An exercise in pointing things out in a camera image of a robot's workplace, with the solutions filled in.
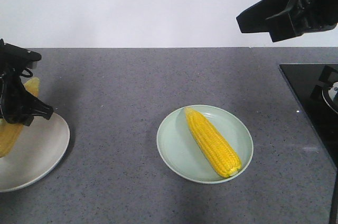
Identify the black glass gas stove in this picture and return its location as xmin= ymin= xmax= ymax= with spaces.
xmin=279 ymin=63 xmax=338 ymax=168

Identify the yellow corn cob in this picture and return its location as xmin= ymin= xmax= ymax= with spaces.
xmin=0 ymin=77 xmax=40 ymax=157
xmin=184 ymin=107 xmax=242 ymax=178

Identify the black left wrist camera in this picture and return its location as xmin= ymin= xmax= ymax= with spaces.
xmin=1 ymin=39 xmax=42 ymax=70

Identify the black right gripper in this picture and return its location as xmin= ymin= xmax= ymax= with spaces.
xmin=236 ymin=0 xmax=337 ymax=42

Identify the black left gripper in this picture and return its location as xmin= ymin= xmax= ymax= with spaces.
xmin=1 ymin=65 xmax=53 ymax=126

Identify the black stove burner grate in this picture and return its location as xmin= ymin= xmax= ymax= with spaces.
xmin=310 ymin=65 xmax=337 ymax=114

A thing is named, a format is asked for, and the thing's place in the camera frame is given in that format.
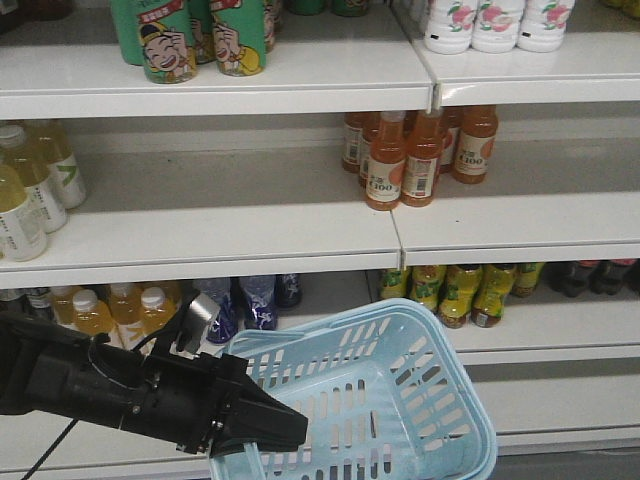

......

[WORK INSTRUCTIONS]: Write out the whole listing exactly as it appears, and omit the pictures.

[EXERCISE ANSWER]:
An exercise in pointing things out in a camera image of a robot's workplace, with the solutions filled in.
Identify the black glass gas stove in this picture and return its location as xmin= ymin= xmax= ymax= with spaces.
xmin=279 ymin=63 xmax=338 ymax=168

Identify the yellow corn cob in this picture and return its location as xmin= ymin= xmax= ymax= with spaces.
xmin=0 ymin=77 xmax=40 ymax=157
xmin=184 ymin=107 xmax=242 ymax=178

Identify the black left wrist camera in this picture and return its location as xmin= ymin= xmax= ymax= with spaces.
xmin=1 ymin=39 xmax=42 ymax=70

Identify the black right gripper in this picture and return its location as xmin= ymin= xmax= ymax= with spaces.
xmin=236 ymin=0 xmax=337 ymax=42

Identify the black left gripper in this picture and return its location as xmin= ymin= xmax= ymax= with spaces.
xmin=1 ymin=65 xmax=53 ymax=126

Identify the black stove burner grate in this picture and return its location as xmin= ymin= xmax= ymax= with spaces.
xmin=310 ymin=65 xmax=337 ymax=114

A thing is named, a format is asked for, and the thing's place in the camera frame is given in that format.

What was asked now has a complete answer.